| AIM OF THE TASK |
Within the material below, locate the line with "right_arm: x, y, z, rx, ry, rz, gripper" and the line with "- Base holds", then return those two lines and all lines between them, exactly as written.

| RECORDS SUPPLIED |
■ ■ ■ ■ ■ ■ ■
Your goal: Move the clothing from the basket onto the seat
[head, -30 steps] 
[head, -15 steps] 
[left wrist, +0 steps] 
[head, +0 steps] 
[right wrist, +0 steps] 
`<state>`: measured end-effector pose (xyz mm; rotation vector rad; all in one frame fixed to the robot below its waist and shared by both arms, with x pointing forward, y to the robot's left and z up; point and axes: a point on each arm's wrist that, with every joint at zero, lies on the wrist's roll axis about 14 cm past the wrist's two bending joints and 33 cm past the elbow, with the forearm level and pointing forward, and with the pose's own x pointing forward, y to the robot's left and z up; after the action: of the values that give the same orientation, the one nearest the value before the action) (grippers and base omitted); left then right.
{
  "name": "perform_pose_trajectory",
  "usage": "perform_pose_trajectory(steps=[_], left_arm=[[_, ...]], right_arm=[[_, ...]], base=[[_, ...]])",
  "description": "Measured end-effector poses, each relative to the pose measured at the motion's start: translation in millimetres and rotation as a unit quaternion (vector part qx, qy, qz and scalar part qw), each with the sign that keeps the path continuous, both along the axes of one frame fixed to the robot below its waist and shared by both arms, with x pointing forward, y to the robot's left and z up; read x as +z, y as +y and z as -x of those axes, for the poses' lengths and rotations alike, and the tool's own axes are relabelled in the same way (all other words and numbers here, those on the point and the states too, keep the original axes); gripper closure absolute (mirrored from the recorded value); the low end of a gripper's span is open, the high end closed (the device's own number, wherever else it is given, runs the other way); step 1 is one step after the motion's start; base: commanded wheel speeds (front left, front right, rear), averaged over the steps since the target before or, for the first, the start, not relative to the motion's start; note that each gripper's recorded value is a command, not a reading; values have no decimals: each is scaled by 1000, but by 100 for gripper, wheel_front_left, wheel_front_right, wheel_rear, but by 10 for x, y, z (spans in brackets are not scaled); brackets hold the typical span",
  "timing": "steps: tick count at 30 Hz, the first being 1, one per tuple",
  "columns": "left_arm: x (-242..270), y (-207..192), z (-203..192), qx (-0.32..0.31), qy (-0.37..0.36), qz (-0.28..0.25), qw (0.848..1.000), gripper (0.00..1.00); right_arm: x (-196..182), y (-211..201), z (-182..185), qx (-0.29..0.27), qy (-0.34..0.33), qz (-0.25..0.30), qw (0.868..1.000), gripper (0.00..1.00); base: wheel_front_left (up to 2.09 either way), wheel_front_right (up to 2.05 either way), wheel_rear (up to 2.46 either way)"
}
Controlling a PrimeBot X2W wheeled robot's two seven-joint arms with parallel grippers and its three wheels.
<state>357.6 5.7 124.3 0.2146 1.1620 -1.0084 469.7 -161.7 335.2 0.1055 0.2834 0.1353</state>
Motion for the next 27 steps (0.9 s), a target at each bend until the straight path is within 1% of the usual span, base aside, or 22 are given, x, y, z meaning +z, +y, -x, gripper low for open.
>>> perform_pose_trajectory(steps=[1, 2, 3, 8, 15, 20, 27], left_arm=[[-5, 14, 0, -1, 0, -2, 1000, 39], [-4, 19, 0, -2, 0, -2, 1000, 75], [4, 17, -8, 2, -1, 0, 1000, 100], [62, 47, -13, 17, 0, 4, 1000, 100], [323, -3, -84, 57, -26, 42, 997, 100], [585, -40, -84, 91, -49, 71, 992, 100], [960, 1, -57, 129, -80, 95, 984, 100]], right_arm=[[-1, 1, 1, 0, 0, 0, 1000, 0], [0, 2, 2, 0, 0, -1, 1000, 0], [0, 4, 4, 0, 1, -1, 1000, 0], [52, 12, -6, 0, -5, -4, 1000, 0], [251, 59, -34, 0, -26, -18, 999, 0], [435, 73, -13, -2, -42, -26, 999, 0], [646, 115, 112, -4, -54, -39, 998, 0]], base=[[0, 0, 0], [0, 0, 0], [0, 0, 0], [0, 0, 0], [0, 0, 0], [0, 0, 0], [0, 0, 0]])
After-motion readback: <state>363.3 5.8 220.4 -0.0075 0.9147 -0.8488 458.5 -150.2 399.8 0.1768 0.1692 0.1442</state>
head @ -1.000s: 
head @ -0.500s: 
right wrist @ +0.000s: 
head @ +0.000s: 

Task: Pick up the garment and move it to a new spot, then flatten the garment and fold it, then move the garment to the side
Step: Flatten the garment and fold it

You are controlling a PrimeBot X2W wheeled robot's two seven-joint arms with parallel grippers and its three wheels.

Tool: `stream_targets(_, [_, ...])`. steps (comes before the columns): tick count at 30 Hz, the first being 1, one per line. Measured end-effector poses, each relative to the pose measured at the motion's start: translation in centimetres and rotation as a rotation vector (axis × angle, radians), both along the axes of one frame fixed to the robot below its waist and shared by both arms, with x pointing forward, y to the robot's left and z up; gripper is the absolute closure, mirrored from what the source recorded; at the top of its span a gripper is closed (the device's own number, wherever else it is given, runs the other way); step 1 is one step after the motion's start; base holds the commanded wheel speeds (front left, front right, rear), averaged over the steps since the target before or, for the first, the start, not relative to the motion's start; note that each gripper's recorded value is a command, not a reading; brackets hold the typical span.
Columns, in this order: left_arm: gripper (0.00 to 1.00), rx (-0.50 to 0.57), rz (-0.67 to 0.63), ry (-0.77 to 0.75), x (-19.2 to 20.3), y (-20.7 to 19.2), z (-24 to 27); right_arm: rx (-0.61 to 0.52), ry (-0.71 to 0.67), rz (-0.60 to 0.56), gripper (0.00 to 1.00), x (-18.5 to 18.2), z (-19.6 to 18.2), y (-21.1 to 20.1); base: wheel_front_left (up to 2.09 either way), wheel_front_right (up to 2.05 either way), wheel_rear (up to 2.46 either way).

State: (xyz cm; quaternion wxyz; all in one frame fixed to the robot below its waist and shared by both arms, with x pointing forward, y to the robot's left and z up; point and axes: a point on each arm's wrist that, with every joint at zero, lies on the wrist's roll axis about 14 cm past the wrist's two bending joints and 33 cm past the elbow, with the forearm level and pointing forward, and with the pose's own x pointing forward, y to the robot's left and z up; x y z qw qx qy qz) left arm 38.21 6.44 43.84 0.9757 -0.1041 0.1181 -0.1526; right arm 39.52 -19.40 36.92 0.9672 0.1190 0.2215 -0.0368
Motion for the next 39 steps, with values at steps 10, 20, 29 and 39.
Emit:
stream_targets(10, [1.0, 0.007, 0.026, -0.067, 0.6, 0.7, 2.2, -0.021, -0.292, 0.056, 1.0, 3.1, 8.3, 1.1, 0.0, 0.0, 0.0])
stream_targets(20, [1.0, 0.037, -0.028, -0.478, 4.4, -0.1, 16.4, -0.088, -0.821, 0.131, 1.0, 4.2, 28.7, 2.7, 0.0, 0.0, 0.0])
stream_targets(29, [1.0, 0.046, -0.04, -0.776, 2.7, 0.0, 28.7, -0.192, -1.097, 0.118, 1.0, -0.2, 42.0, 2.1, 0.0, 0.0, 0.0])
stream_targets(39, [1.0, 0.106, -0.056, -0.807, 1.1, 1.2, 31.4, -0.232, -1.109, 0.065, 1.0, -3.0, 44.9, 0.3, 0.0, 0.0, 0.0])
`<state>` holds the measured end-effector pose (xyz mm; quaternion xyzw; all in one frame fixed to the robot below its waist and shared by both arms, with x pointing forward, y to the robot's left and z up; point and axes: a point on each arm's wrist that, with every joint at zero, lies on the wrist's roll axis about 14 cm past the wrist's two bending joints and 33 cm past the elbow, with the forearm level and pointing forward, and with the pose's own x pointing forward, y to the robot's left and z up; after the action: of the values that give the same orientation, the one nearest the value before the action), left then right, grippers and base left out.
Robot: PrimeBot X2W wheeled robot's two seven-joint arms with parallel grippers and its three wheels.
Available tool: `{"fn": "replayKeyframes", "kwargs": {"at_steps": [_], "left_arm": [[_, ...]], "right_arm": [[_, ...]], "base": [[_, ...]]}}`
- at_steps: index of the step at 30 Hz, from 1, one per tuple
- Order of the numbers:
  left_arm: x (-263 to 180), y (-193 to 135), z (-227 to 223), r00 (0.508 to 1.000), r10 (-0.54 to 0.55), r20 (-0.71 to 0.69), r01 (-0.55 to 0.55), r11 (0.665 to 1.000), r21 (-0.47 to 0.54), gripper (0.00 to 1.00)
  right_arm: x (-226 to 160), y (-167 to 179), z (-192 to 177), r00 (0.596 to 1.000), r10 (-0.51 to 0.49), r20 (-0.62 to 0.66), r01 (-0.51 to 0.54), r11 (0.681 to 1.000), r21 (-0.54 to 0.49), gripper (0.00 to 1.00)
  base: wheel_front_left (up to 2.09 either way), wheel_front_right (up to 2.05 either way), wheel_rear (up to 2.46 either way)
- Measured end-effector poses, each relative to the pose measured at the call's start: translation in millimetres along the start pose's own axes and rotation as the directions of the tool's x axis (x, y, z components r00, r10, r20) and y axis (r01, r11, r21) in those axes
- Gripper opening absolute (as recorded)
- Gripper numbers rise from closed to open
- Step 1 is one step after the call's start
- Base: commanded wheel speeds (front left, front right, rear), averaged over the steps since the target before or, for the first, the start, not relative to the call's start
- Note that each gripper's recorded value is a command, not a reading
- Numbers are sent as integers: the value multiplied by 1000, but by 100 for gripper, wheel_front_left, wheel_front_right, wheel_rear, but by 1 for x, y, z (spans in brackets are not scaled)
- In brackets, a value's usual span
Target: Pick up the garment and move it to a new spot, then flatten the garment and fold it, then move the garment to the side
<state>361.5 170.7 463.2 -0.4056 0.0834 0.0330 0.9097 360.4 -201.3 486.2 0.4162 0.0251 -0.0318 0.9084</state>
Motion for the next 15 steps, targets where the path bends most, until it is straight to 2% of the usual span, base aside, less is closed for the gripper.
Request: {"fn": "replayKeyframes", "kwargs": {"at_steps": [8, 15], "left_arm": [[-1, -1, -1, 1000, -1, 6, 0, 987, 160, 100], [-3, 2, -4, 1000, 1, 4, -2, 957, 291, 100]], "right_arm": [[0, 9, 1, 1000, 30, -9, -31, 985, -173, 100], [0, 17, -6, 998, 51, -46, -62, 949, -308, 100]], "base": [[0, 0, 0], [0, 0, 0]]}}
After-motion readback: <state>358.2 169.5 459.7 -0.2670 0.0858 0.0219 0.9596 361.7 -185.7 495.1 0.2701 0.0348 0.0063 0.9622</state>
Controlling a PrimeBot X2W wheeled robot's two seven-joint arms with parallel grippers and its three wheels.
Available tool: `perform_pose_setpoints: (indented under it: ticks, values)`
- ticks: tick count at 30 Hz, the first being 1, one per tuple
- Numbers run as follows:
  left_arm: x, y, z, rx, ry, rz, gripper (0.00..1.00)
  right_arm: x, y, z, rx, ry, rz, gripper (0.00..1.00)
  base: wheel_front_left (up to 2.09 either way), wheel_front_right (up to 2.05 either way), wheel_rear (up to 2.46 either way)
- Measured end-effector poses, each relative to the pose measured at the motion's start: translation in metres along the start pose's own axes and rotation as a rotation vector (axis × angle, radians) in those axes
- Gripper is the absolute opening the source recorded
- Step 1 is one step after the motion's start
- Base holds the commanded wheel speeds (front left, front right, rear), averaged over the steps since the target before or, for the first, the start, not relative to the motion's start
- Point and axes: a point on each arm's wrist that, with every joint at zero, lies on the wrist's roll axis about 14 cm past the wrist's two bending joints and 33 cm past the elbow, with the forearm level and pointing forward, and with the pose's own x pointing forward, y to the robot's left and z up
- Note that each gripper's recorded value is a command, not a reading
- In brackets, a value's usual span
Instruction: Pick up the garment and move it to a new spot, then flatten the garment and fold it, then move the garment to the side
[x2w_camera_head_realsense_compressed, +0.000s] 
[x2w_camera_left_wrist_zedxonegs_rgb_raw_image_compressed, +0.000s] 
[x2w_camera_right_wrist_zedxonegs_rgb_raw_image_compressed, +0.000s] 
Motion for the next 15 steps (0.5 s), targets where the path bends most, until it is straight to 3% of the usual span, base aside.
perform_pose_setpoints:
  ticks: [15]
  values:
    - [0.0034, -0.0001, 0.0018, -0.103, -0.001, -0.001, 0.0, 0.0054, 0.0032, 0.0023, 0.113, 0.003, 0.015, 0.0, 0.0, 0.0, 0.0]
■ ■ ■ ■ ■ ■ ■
| TASK SOLUTION |
  right_arm: x, y, z, rx, ry, rz, gripper (0.00..1.00)
  base: wheel_front_left (up to 2.09 either way), wheel_front_right (up to 2.05 either way), wheel_rear (up to 2.46 either way)
- Measured end-effector poses, each relative to the pose measured at the motion's start: translation in metres along the start pose's own axes and rotation as a rotation vector (axis × angle, radians) in those axes
- Gripper is the absolute opening the source recorded
- Step 1 is one step after the motion's start
- Base holds the commanded wheel speeds (front left, front right, rear), averaged over the steps since the target before or, for the first, the start, not relative to the motion's start

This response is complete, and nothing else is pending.